Vorbilder dafür gibt es genug: Ein Beispiel ist die Mitbestimmung der ArbeitnehmerInnen. Betriebsräte im Unternehmen und ArbeitnehmerInnen-Vertreter im Aufsichtsrat mit Stimmrecht. Ein anderes Beispiel sind die in jeder Bank existierenden Staatskommissäre, die zu allen Sitzungen (Haupt- und Generalversammlung, Aufsichtsrat, Prüfungsausschaus) einzuladen sind und „allfällige Gefährdungstatbestände eines Institutes zeitnah aufzeigen und allenfalls einen Einspruch gegen Beschlüsse des Aufsichtsrates oder seiner Ausschüsse, sofern diese gegen Aufsichtsrecht verstoßen, erheben“.

Kennzahlen und Klimaräte

Eine von Umweltbehörden in Aufsichtsrat oder gar Vorstand in Aktiengesellschaften und große GmbHs entsandte VertreterIn der Umwelt bzw. des Weltklimas, z.B. von Scientists4Future, könnte eine reizvolle Idee sein. Andere Vorschläge gehen in die Richtung, dass die Vorstandsvergütung nicht nur auf kurzfristige Finanzkennzahlen aufbaut, sondern ökologische Kriterien aufweisen muss. Die Politik könnte kann weiters dazu beitragen, indem sie Klimaklagen und einen Rechtsanspruch auf Klimaschutz ermöglicht.

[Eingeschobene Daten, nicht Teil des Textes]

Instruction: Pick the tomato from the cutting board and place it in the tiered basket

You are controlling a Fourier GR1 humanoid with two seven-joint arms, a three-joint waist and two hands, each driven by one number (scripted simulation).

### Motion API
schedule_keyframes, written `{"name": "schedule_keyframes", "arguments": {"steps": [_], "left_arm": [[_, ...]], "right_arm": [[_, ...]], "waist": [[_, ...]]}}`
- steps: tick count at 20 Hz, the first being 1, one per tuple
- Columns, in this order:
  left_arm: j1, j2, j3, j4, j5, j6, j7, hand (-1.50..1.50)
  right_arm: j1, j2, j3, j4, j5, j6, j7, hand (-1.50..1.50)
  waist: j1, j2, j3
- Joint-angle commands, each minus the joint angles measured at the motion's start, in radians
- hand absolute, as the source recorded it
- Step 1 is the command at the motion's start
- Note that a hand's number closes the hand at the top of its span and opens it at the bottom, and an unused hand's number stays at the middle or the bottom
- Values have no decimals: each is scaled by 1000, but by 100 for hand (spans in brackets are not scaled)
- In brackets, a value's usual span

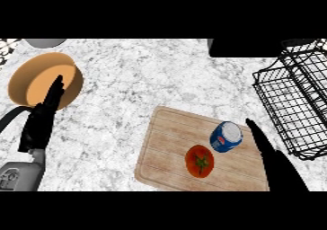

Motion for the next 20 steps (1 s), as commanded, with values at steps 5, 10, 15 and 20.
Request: {"name": "schedule_keyframes", "arguments": {"steps": [5, 10, 15, 20], "left_arm": [[9, 4, 34, 54, 8, -41, -75, 0], [-1, -11, 21, 3, -19, -17, -1, 0], [32, -14, 25, -42, -34, -17, 14, 0], [61, -23, 40, -33, -26, -31, -26, 0]], "right_arm": [[-15, 120, 132, 38, 183, 46, 195, -150], [-26, 168, 157, 68, 279, 109, 232, -150], [-13, 208, 165, 91, 348, 136, 191, -150], [32, 251, 163, 78, 383, 171, 177, -150]], "waist": [[-8, -2, 0], [-5, -3, 0], [-2, -2, 1], [-6, -2, 1]]}}
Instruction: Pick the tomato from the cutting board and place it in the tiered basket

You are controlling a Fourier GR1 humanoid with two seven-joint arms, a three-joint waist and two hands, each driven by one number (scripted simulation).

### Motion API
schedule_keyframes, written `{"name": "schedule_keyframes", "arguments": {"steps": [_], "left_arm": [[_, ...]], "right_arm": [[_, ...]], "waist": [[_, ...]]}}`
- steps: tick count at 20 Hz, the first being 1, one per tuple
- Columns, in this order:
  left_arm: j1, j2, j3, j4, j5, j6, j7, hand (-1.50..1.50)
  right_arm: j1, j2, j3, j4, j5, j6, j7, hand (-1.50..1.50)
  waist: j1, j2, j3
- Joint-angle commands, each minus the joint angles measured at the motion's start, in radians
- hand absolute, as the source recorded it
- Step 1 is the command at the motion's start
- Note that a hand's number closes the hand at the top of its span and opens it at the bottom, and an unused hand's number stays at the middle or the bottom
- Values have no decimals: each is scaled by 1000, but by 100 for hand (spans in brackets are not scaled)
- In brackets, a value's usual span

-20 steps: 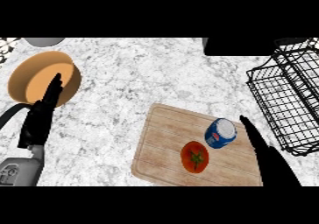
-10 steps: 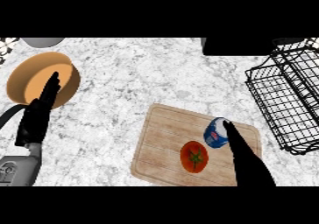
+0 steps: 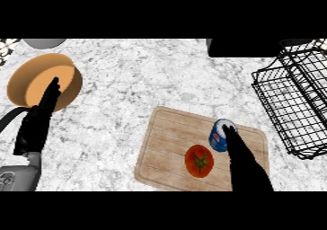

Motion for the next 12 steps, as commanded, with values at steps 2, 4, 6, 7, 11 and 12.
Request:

Dass freiwillige Absichtserklärungen von einzelnen Unternehmen nichts bringen, zeigt das Beispiel der Kohlemine auch sehr gut. Als europäische Banken sich unter öffentlichem Druck als Kreditfinanziers der Bergbaugesellschaft zurückgezogen haben, sprangen teilweise asiatische Banken ein. Als Konkurrenten den Signaltechnik-Auftrag abgelehnt haben, übernahm ihn Siemens. Ohne rechtliche Maßnahmen wird es nicht gehen. Die Gesellschaft sollte dringend in diese Richtung weiterdenken. Joe Kaeser sei Dank.